Charles Ollivon, pilier du RC Toulon, confirme une fois de plus sa capacité exceptionnelle à revenir au sommet après des blessures graves, notamment sa rupture des ligaments croisés en 2025. Pour l’affrontement crucial en Écosse ce samedi, il retrouve sa place de titulaire.
### Un retour attendu, mais stratégique
Après avoir débuté sur le banc contre l’Italie, Ollivon et son partenaire Mickaël Guillard réintègrent le XV de départ en deuxième ligne. Ce changement n’est pas une sanction, mais s’inscrit dans une stratégie claire de Fabien Galthié visant à maintenir une saine émulation avec le duo toulousain Flament-Meafou.

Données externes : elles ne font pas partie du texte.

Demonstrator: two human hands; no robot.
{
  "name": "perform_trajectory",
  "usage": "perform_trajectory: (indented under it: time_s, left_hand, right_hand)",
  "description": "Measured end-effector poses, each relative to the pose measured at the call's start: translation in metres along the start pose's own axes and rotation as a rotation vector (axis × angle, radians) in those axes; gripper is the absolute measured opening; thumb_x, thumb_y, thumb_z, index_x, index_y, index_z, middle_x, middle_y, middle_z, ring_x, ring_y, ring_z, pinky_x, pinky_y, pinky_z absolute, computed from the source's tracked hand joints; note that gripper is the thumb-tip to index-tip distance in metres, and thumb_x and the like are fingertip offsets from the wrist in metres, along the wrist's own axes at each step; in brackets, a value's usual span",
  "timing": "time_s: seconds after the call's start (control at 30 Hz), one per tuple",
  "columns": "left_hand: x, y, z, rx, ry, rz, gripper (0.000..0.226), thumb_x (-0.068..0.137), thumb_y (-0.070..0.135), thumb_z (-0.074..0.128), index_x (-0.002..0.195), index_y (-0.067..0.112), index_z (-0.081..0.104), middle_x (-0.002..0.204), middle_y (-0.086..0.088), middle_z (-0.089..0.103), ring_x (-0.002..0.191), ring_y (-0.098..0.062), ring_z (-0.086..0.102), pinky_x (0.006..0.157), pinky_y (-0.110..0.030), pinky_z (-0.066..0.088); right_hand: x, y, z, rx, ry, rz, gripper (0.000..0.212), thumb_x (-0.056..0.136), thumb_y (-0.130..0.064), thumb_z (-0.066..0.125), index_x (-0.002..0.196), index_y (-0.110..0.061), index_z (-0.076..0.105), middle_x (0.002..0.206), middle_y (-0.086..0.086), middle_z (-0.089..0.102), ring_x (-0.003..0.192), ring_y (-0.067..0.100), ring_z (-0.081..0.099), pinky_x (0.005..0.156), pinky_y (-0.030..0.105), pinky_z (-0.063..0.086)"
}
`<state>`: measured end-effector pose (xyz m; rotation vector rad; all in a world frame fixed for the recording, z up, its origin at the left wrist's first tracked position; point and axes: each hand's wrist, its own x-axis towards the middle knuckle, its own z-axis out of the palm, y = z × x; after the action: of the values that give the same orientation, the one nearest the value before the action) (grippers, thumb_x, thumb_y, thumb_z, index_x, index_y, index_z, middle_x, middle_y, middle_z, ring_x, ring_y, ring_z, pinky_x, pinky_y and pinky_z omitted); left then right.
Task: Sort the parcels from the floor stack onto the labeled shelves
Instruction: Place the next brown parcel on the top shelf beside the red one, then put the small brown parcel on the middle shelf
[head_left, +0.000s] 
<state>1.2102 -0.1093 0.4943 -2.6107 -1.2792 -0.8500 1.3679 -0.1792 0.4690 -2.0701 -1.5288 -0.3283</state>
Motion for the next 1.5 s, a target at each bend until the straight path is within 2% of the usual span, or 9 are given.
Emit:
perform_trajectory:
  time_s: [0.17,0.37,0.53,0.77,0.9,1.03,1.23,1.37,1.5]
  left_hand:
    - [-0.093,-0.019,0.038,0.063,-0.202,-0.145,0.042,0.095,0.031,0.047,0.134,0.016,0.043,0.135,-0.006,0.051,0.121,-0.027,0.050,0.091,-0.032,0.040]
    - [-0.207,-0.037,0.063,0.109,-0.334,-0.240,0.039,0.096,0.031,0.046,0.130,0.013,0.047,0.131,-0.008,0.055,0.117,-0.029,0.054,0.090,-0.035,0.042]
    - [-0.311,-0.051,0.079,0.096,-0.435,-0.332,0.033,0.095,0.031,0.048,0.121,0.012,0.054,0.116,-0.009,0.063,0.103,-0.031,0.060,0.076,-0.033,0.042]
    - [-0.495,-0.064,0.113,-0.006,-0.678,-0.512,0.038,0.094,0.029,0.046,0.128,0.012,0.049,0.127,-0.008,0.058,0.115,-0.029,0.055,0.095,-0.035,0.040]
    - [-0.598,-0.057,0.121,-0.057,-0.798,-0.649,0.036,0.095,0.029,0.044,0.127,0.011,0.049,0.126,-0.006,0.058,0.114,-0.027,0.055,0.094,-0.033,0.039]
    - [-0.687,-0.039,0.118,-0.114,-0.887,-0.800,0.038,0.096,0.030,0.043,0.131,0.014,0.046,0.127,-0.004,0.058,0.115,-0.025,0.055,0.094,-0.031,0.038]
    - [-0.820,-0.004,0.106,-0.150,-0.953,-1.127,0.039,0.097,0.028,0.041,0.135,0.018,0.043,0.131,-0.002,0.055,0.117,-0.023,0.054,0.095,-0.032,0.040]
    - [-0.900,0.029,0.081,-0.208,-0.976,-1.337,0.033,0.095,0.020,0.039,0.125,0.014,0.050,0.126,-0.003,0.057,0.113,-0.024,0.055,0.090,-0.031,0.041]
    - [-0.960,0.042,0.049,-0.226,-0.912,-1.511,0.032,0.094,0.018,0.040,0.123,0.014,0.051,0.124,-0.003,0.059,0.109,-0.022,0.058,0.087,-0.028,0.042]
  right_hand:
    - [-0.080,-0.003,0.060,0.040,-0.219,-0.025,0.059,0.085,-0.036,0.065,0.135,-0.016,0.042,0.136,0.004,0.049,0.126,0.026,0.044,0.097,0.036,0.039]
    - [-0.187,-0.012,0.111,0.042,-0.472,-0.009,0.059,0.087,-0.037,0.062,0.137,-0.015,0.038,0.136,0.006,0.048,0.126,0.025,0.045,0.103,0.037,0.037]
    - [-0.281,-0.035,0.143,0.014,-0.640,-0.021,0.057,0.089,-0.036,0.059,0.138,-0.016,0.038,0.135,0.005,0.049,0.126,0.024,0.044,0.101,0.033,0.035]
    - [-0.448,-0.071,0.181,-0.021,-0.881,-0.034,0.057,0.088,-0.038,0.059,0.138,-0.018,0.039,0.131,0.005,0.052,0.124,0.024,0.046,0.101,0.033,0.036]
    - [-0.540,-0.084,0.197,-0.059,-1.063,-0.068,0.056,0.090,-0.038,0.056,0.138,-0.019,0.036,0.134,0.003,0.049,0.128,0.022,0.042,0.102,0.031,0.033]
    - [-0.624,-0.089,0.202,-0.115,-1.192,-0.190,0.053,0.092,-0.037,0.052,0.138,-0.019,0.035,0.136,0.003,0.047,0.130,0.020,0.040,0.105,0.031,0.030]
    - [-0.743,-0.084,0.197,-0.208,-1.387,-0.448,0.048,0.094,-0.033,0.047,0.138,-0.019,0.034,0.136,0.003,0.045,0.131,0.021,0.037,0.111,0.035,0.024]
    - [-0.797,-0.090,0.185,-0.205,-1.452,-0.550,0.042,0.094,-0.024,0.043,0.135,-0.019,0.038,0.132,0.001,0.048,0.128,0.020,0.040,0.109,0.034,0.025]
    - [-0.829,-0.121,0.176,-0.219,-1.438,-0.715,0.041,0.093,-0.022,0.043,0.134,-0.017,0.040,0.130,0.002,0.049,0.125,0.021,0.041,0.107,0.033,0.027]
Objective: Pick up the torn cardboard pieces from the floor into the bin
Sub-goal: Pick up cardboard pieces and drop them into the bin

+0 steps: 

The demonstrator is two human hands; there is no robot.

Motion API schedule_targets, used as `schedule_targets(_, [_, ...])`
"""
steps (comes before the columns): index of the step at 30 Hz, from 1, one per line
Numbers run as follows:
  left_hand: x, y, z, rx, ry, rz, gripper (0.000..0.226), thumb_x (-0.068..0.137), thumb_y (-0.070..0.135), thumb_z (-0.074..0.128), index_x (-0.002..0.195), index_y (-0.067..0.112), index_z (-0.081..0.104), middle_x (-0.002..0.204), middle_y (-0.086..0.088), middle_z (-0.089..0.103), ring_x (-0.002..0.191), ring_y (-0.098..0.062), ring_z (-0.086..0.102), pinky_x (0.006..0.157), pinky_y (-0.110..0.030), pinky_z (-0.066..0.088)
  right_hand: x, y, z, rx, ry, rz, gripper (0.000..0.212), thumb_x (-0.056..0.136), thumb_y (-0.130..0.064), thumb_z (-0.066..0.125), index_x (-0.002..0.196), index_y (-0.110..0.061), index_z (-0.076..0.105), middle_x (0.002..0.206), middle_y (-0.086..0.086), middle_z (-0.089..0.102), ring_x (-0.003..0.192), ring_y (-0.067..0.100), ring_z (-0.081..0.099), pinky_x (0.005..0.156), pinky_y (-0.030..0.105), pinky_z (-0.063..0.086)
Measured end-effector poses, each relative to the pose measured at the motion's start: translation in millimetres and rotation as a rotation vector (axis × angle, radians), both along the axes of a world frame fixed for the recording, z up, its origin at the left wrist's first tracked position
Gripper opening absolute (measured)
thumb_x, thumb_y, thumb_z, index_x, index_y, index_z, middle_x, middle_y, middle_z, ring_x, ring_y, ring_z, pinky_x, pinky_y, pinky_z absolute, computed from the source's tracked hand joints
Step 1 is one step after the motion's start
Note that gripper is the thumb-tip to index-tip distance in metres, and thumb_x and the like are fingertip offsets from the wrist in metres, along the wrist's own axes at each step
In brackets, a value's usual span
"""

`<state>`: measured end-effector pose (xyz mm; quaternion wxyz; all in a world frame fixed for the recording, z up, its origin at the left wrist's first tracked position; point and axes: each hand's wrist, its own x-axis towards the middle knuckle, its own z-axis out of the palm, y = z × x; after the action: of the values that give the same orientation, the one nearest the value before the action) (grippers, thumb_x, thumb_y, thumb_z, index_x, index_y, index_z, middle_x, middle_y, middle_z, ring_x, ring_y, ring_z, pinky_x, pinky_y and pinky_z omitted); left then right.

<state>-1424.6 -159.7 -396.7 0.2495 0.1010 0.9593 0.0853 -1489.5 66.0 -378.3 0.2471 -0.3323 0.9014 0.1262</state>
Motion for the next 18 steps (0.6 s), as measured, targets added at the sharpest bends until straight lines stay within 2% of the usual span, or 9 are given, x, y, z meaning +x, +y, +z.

Le sélectionneur a insisté :
« On a été très satisfaits de l’association Thibaud Flament-Emmanuel Meafou contre l’Italie, tout comme on a été très satisfaits de l’association Charles Ollivon-Mickaël Guillard lors des deux premiers matchs et également de leur apport en tant que finisseurs contre l’Italie ».
Pour lui, cette concurrence est une source de motivation :
« En deuxième ligne, la compétition et l’émulation les tire vers le haut. Les choix ont été faits en fonction de la performance et de l’émulation interne et il faut que cela continue comme ça. »
### « Notre équipe aura besoin d’un grand Charles samedi »
Passé de troisième ligne à numéro 4, Ollivon s’est imposé avec éclat dans ce rôle. Son jeu aérien et son endurance font de lui un atout précieux face aux Écossais. Fabien Galthié mise beaucoup sur son expérience et son leadership pour ce match décisif à Murrayfield :
« On a besoin de Charles samedi. Il est titulaire, cela veut dire beaucoup de choses pour nous. Il a fait des performances de très haut niveau depuis le début du Tournoi. Notre équipe aura besoin d’un grand Charles samedi », a-t-il souligné lors de l’annonce de la composition.
### Un avant buteur au flair d’ailier
Au-delà de son rôle de pilier, Ollivon est aussi un redoutable finisseur. Il détient le record d’efficacité en essais pour un avant dans l’histoire du XV de France avec 19 réalisations, dont deux nouveaux inscrits lors de ce Tournoi.
Ce samedi, dans la brume d’Édimbourg, le « phénix » toulonnais aura à cœur de briller à nouveau pour guider les Bleus vers la victoire.